The Central Investigation Bureau (CIB) has warned the public to be vigilant when charging their smartphones in public, saying hackers might modify charging cables to skim phone owners' personal information.

According to a CIB Facebook post on Monday, hackers can use remote access points to control a skimming chip that is embedded in every type of charger port.

The chip can be used by hackers to skim personal information from smartphones, including passwords, financial data, and bank account numbers, or to infect them with malware.

People who need to charge their phones in public should be cautious when borrowing a stranger's charger or connecting their charger to public charging ports, the post read.

The concern about hacking cables surfaced after a Jan 8 post made on a personal Facebook page of a netizen only going by the name of Widsanusawan, who claimed that he lost 101,560 baht from a bank account after charging his phone in public.

Widsanusawan said that he got notifications from the bank about the transactions being made, which he did not carry out, from his account after charging the phone in public.

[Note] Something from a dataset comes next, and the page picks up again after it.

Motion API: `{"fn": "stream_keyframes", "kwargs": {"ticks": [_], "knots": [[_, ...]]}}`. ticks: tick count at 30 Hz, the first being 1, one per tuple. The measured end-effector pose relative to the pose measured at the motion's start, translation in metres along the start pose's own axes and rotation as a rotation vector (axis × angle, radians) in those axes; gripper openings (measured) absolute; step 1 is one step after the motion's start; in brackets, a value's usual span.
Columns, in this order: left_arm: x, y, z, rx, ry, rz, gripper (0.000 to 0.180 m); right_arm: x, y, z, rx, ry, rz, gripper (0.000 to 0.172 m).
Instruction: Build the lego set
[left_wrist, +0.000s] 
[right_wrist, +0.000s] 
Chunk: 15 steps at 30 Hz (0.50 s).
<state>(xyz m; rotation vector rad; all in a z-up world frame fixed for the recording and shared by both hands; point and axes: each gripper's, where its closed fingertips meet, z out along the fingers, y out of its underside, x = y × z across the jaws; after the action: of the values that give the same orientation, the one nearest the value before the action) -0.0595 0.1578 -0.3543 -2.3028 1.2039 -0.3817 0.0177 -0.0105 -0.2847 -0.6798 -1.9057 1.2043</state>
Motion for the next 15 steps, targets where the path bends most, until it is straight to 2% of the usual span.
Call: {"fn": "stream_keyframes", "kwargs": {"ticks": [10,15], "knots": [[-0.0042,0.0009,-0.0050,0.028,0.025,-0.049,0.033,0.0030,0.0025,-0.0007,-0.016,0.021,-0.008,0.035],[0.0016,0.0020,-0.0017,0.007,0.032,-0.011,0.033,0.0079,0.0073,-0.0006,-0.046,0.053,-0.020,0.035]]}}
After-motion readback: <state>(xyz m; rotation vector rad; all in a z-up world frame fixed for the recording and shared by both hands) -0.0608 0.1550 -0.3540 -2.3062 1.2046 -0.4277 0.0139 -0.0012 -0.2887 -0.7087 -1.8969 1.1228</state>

He said he found an unknown application on his phone, which he suspected to be the app the hacker used for data skimming.

Netizens suspected that the hacker might have used the charging port and cable to help with data skimming, as Widsanusawan insisted that he never downloaded or visited any unknown website.

Meanwhile, experts have weighed in on hacking charger concerns.

Parinya Homanek, a member of the National Cybersecurity Committee, said the hacking incident could have occurred but noted that there had been no other cases reported so far in the country.

Mr Parinya said that such hacking, mostly on Android phones, can happen after the victims visit malware-embedded commercial banners or downloaded applications outside official application stores.

An unnamed IT expert, however, said that hacking charging cables are sold illegally online and cost at least 5,000 baht. They are mostly used for online investigations, he added.